--- The problem ---
It is required that the lines from the top of the listing through the line with "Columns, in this" be reproduced exactly, excluding pictures.

--- Data provided ---
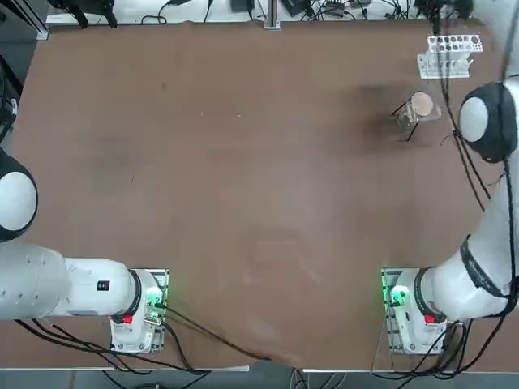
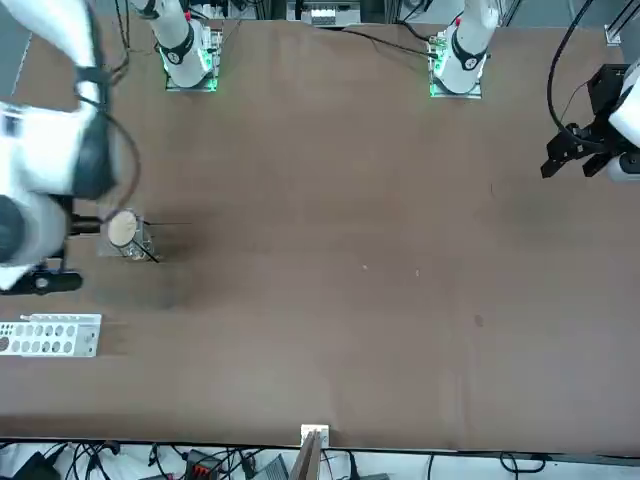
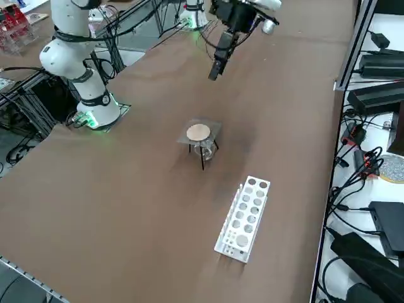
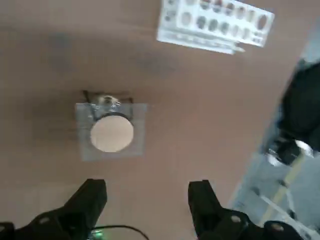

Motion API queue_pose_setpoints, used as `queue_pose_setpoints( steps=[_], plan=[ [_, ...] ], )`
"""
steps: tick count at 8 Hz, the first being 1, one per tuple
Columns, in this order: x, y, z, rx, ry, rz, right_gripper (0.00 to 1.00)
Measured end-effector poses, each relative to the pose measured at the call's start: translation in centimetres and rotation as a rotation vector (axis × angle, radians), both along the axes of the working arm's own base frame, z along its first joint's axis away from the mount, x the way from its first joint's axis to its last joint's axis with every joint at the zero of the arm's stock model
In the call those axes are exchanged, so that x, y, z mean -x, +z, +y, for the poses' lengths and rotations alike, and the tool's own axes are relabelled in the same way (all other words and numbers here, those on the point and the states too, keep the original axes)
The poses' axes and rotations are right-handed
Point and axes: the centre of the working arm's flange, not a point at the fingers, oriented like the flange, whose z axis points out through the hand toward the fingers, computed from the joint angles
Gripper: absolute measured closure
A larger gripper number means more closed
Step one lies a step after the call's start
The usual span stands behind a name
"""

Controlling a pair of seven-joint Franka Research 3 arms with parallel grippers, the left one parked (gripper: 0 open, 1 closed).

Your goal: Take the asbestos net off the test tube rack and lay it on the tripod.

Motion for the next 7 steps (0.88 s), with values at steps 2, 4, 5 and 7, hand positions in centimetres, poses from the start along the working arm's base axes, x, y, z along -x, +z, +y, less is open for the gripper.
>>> queue_pose_setpoints(
  steps=[2,4,5,7],
  plan=[
    [0.8,2.6,-6.1,-0.218,-0.017,-0.065,0.0],
    [2.6,5.7,-7.5,-0.288,-0.022,-0.163,0.0],
    [4.2,6.6,-6.7,-0.294,-0.014,-0.184,0.0],
    [8.1,7.8,-5.0,-0.296,-0.011,-0.183,0.0]
  ],
)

--- Completed exercise ---
Motion API queue_pose_setpoints, used as `queue_pose_setpoints( steps=[_], plan=[ [_, ...] ], )`
"""
steps: tick count at 8 Hz, the first being 1, one per tuple
Columns, in this order: x, y, z, rx, ry, rz, right_gripper (0.00 to 1.00)

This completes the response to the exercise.